В показаниях Следственной комиссии Тимковский заявил: «Я никогда не принадлежал, не принадлежу и не буду принадлежать никакому обществу политическому, имеющему целию насильственное ниспровержение существующего порядка, ценою крови и убийства, путем бунтов и революций. Не говоря уже о том, что такие действия противны долгу и присяге, они были бы противны моей совести, моим личным убеждениям и правилам».
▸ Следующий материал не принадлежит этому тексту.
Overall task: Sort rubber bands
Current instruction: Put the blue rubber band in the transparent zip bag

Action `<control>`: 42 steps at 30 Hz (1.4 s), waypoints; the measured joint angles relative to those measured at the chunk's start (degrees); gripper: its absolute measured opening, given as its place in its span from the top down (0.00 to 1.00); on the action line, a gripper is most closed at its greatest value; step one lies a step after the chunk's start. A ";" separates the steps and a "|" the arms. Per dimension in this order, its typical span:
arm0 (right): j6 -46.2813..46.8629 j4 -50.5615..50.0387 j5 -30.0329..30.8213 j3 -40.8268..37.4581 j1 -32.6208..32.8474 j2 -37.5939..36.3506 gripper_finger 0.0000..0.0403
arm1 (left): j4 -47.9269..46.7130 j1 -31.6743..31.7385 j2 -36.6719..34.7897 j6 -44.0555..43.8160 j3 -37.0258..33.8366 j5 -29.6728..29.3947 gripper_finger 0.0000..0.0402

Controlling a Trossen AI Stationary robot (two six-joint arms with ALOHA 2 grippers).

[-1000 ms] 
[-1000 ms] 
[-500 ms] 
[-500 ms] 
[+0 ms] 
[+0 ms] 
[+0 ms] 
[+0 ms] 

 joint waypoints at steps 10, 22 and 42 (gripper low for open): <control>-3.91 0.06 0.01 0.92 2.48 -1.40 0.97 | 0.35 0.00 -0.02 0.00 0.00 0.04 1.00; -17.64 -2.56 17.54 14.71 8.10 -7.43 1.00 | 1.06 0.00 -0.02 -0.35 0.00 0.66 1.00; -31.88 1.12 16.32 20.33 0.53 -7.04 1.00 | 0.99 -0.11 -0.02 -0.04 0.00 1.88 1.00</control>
По воспоминаниям Д. Д. Ахшарумова, когда они стояли на эшафоте, «никто из нас не отозвался на призыв священника к исповеди — мы стояли молча, священник смотрел на всех нас и повторно призывал нас к исповеди. Тогда один из нас — Тимковский — подошел к нему и, пошептавшись с ним, поцеловал Евангелие и возвратился на свое место».

В 1860 г. в задуманную, но не завершенную редакцию «Двойника» Достоевский намечал ввести эпизоды, связанные с «пятницами» М. В. Петрашевского, на которых Тимковский присутствует «как приехавший».

Л. П. Гроссман предполагает, что реальным прототипом Кириллова в «Бесах» отчасти послужил Тимковский: «Личность Тимковского, видимо, отразилась через двадцать лет на образе инженера Кириллова в “Бесах”: стремительный путь от религиозности к атеизму, готовность взорвать весь мир при серьезной практической работе в государстве, своеобразная революционность и самопожертвование при маниакальности господствующей идеи — все это отмечает одного из выдающихся героев Достоевского резкими чертами исторического прототипа». Вполне возможно, что некоторые черты Тимковского вошли равномерно в образы Алеши и Ивана Карамазовых в «Братьях Карамазовых».